EXERCISE GOAL: Scan the data for "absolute" and copy the lines it appears in.

SUPPLIED INFORMATION:
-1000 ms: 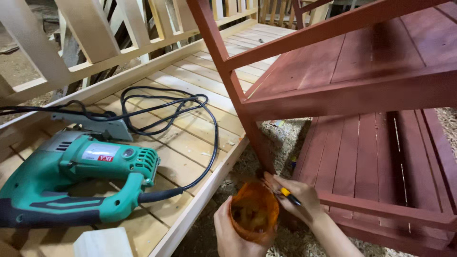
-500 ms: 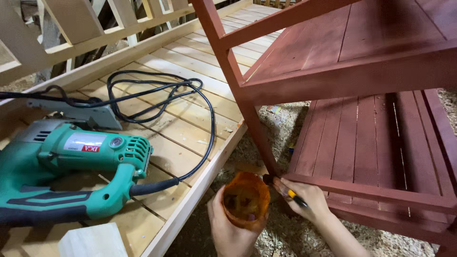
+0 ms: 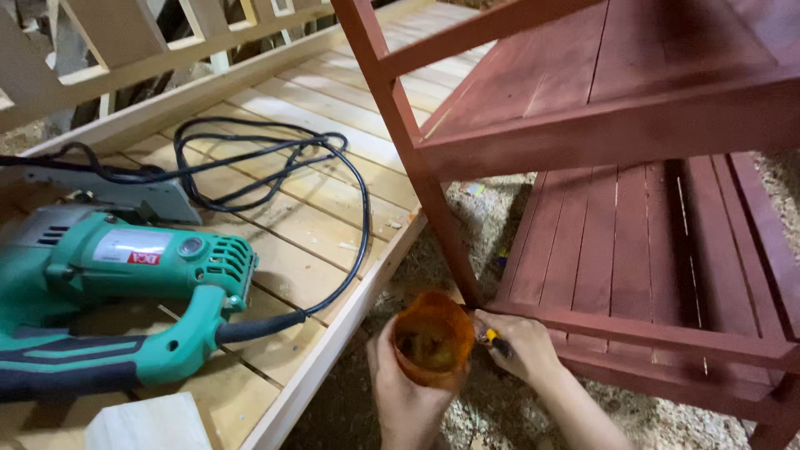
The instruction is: The person applies reddish-brown wood stain to a wooden furniture frame using a brush, dipping the brush into an orange stain container held in the other hand. They brush the legs, rails, and slats of the frame, then walk to a workbench, rub their hands together, and return to continue brushing the furniture.
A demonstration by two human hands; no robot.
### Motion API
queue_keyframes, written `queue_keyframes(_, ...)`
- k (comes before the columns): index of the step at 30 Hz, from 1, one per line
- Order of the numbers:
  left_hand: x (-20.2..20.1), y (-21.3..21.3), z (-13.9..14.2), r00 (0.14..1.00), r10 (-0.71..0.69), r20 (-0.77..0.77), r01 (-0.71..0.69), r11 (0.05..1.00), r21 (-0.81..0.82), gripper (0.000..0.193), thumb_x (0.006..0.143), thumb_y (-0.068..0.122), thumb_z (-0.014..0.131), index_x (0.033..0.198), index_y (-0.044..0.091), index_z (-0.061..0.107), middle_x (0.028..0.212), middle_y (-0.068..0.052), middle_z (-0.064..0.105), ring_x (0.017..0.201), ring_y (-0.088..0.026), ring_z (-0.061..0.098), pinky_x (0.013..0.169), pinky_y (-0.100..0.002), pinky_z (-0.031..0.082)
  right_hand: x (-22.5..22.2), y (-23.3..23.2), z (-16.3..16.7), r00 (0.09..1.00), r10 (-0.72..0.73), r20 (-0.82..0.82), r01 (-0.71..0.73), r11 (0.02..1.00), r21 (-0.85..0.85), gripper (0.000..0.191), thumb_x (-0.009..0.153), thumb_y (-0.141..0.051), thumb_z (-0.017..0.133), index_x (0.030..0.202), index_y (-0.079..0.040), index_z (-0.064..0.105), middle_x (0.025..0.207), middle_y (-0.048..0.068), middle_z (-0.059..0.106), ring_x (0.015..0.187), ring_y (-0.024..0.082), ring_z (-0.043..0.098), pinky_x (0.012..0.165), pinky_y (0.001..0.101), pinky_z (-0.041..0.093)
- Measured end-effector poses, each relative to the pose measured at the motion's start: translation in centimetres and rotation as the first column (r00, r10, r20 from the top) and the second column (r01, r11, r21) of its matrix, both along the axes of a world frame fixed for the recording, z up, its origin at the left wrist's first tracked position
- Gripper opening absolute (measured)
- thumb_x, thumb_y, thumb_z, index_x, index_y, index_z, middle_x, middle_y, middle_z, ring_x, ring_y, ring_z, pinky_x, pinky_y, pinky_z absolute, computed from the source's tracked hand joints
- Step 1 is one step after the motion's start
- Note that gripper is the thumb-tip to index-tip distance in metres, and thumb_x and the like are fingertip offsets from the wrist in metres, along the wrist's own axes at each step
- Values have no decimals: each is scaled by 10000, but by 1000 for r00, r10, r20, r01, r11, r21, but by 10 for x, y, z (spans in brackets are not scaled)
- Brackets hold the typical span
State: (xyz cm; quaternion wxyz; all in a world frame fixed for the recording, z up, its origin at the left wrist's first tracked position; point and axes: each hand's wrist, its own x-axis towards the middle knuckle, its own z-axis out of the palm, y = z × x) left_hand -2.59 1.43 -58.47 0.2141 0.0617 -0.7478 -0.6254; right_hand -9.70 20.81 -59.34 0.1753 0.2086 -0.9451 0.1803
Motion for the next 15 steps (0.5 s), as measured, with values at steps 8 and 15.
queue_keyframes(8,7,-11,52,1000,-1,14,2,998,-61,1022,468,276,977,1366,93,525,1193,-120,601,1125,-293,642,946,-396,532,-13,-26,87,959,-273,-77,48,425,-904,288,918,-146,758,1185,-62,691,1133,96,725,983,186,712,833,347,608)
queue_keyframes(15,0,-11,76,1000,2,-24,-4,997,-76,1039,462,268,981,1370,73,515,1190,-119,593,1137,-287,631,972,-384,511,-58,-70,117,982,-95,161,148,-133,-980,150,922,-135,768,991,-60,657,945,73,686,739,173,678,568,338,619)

PROBLEM SOLUTION:
- Gripper opening absolute (measured)
- thumb_x, thumb_y, thumb_z, index_x, index_y, index_z, middle_x, middle_y, middle_z, ring_x, ring_y, ring_z, pinky_x, pinky_y, pinky_z absolute, computed from the source's tracked hand joints

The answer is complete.